Problem statement: Starting at the line that holds "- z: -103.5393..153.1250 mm", copy every line exactly through the end of the data, and no others.

BEGIN Supplied material

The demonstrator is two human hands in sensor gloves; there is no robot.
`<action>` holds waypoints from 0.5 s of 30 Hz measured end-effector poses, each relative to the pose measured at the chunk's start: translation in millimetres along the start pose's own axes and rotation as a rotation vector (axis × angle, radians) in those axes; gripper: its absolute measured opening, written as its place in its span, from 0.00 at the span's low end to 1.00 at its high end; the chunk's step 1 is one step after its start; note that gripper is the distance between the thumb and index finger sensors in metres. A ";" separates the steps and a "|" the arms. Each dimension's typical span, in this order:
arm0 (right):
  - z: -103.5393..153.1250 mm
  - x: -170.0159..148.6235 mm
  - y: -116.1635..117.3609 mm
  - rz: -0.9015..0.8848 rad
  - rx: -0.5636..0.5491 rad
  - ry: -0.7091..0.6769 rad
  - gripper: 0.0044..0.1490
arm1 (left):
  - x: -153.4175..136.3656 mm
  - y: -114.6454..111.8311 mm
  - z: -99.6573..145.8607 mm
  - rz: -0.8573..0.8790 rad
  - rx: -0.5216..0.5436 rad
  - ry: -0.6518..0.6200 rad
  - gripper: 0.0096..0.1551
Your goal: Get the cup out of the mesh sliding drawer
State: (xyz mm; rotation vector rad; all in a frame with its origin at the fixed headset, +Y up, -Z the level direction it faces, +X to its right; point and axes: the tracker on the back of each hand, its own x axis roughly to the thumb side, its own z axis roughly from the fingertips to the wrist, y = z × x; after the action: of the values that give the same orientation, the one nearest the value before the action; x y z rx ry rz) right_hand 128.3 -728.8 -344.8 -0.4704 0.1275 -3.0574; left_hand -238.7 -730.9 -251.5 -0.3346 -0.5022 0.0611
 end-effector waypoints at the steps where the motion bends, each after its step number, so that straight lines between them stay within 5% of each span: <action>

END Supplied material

Solution:
  - z: -103.5393..153.1250 mm
  - x: -170.0159..148.6235 mm
  - y: -116.1635..117.3609 mm
  - rz: -0.9015..0.8848 rad
  - rx: -0.5636..0.5491 rad
  - ry: -0.7091..0.6769 rad
  - gripper: 0.0044..0.1490
arm1 (left):
  - x: -153.4175..136.3656 mm
  - y: -114.6454..111.8311 mm
  - z: -99.6573..145.8607 mm
  - rz: -0.8573..0.8790 rad
  - rx: -0.5216..0.5436 rad
  - ry: -0.6518..0.6200 rad
  - gripper: 0.0096..0.1551
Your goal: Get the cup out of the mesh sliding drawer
State: (xyz mm; rotation vector rad; all in a frame with its origin at the fixed headset, +Y up, -Z the level direction it faces, +X to its right; point and axes: the tracker on the back of each hand, its own x axis roughly to the thumb side, its own z axis roughly from the fingertips to the wrist, y = z × x; after the action: of the values that give the same orientation, the one nearest the value before the action; x y z rx ry rz) right_hand 128.3 -728.8 -344.8 -0.4704 0.1275 -3.0574; left_hand -238.7 -730.9 -251.5 -0.3346 -0.5022 0.0611
 end-effector waypoints at the steps where the motion bends, each after its step number, so that straight lines between them stay within 5% of each span: <action>

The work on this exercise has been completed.